14. Thus in the light of these facts, the High Court as per reformative theory will permit us to grant fix term jail sentence to the accused.
15. At the end, we agree with the submission of learned counsel for the appellant that at end of 14 years the State may consider his case for remission under section 433 and 434 and this is not a heinous crime and he is in jail since 2007 and more than 14 years are already completed.
45. We find that in the State of U.P. even after 14 years of incarceration does not even send the matter to the Magistrate for reevaluation the cases for remission as per mandate of Sections 432 and 433 of Cr.P.C. and as held by Apex Court in catena of decisions even if appeals are pending in the High Court. The accused in present case is in jail since 2000.
46. Sections 433 and 434 of the Cr.P.C. read as follows:-
"Section 433. Power to commute sentence. The appropriate Government may, without the consent of the person sentenced, commute-
(a) a sentence of death, for any other punishment provided by the Indian Penal Code;
(b) a sentence of imprisonment for life, for imprisonment for a term not exceeding fourteen years or for fine;
(c) a sentence of rigorous imprisonment, for simple imprisonment for any term to which that person might have been sentenced, or for fine;
(d) a sentence of simple imprisonment, for fine."
"Section 434. Concurrent power of Central Government in case of death sentences. The powers conferred by sections 432 and 433 upon the State Government may, in the case of sentences of death, also be exercised by the Central Government."
47. Section 433 and 434 of the Cr.P.C. enjoins a duty upon the State Government as well as Central Government to commute the sentences as mentioned in the said section. We are pained to mention that even after 14 years of incarceration, the State did not think of exercising its power for commutation of sentence of life imprisonment of the present accused and it appears that power of Governor provided under Article 161 of the Constitution of India are also not exercised though there are restriction to such power to commute sentence. The object of Sections 432 read with Section 433 of the Cr.P.C. is to remit the sentence awarded to the accused if it appears that the offence committed by him is not so grave. In our case, we do not see that why the accused is not entitled to remission. His case should have been considered but has not been considered.

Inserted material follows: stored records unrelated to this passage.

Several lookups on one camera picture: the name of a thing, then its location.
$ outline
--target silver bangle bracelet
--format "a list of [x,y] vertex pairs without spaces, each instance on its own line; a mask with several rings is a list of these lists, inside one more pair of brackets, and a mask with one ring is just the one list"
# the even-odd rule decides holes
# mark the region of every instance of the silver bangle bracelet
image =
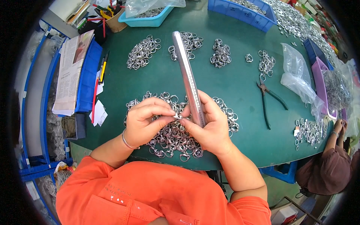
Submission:
[[338,138],[339,138],[339,134],[336,133],[335,131],[333,131],[333,133],[336,134],[336,139],[338,139]]
[[137,148],[135,148],[135,147],[129,145],[129,144],[126,142],[126,140],[125,140],[125,135],[124,135],[125,130],[122,132],[122,135],[121,135],[121,136],[122,136],[122,141],[124,142],[124,144],[125,144],[128,148],[131,148],[131,149],[140,149],[140,146],[137,147]]

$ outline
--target person's hand
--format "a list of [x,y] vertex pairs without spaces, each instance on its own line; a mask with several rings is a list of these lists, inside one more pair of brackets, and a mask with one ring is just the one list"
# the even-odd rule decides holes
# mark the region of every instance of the person's hand
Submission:
[[337,120],[334,125],[334,131],[338,134],[342,129],[342,120]]
[[[152,121],[154,115],[162,115]],[[165,125],[174,120],[175,111],[164,100],[152,97],[133,106],[126,119],[125,140],[132,147],[148,143]]]
[[343,120],[342,124],[343,124],[343,126],[341,128],[340,135],[344,136],[347,131],[347,121]]
[[[200,90],[198,93],[207,125],[201,128],[186,118],[181,119],[180,123],[185,126],[187,132],[199,142],[203,149],[216,156],[226,154],[230,150],[231,144],[228,118],[210,96]],[[190,115],[189,105],[184,108],[181,115],[183,117]]]

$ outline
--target light blue basket
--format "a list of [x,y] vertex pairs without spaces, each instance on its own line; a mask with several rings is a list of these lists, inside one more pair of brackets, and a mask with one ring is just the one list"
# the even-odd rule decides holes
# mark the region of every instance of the light blue basket
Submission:
[[118,21],[120,23],[126,23],[130,27],[159,27],[173,8],[174,7],[167,6],[159,15],[148,18],[126,18],[126,14],[124,12],[121,14]]

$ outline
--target green worktable surface
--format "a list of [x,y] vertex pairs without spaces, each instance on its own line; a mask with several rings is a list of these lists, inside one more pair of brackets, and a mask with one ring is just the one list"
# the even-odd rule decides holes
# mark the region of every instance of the green worktable surface
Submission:
[[[102,127],[94,127],[90,119],[86,120],[86,138],[74,141],[76,144],[90,150],[95,149],[108,140],[118,136],[124,130],[123,120],[127,108],[125,106],[135,98],[142,100],[146,91],[151,93],[169,92],[184,101],[184,82],[178,62],[170,59],[168,47],[173,44],[173,31],[194,32],[204,38],[203,46],[193,51],[195,59],[191,60],[197,88],[211,97],[219,97],[239,116],[237,123],[240,128],[231,137],[232,142],[250,158],[257,167],[278,165],[302,159],[322,152],[325,141],[310,146],[300,144],[295,150],[293,131],[295,120],[307,118],[314,121],[310,113],[310,105],[305,108],[300,97],[287,87],[280,84],[283,70],[283,49],[280,43],[295,42],[294,46],[305,58],[312,78],[310,62],[301,41],[294,36],[282,35],[278,26],[264,33],[255,27],[232,17],[207,10],[207,1],[187,1],[185,8],[174,8],[160,27],[127,27],[119,33],[108,37],[103,46],[103,55],[110,50],[106,67],[104,92],[98,99],[104,104],[108,117]],[[128,53],[145,39],[147,35],[161,39],[161,49],[157,50],[150,63],[139,70],[129,70],[126,67]],[[230,46],[232,62],[222,68],[210,64],[214,53],[214,40],[220,38]],[[267,113],[271,130],[268,130],[264,120],[259,81],[259,59],[257,52],[266,50],[269,56],[276,59],[273,76],[267,77],[265,84],[288,105],[289,111],[272,96],[266,94]],[[253,62],[247,63],[245,55],[250,53]],[[182,166],[193,170],[219,170],[221,165],[215,155],[204,151],[203,157],[191,157],[187,162],[180,161],[180,152],[175,151],[172,158],[160,159],[150,154],[148,146],[135,150],[132,160],[146,160]]]

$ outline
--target green-handled pliers
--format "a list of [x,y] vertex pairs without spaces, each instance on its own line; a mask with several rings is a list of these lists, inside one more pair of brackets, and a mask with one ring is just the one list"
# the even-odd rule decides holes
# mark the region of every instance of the green-handled pliers
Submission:
[[265,92],[269,93],[272,97],[274,97],[276,100],[278,100],[284,106],[284,108],[286,110],[289,110],[289,108],[286,105],[286,103],[284,102],[284,100],[282,100],[274,92],[268,90],[268,88],[265,86],[264,82],[261,79],[260,79],[260,84],[258,82],[256,82],[256,84],[260,88],[261,93],[262,93],[262,106],[264,108],[264,117],[265,117],[266,126],[269,130],[271,130],[269,120],[267,119]]

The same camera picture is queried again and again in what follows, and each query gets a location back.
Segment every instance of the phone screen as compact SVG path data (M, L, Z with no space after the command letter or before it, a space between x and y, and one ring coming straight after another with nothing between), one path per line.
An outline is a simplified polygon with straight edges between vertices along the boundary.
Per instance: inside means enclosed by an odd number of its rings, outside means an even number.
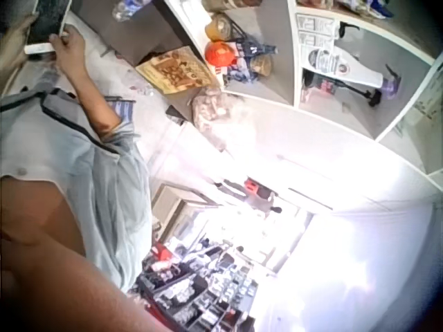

Remission/ commutation of sentence under Sections 433 and 434 of the Cr.P.C. is in the realm of power vested in the Government. The factual scenario in the present case would show that had the Government thought of taking up the case of the accused as per jail manual, it would have been found that the case of the appellant was not so grave that it could not have been considered for remission / commutation.
16. The State may consider for his remission, hence as a theory of reformation would apply to this case as it may be that he was young boy and due to bad luck and fear he may have committed this offence. He has no criminal antecedents attributed to him.
17. The appeal sans merit and is dismissed. However, with the aforesaid observations to the State.
18. Record for proceedings be consigned to the trial court.
19. The High Court Legal Services Committee will pay the requisite fees to the learned counsel who is amenably assisted this Court.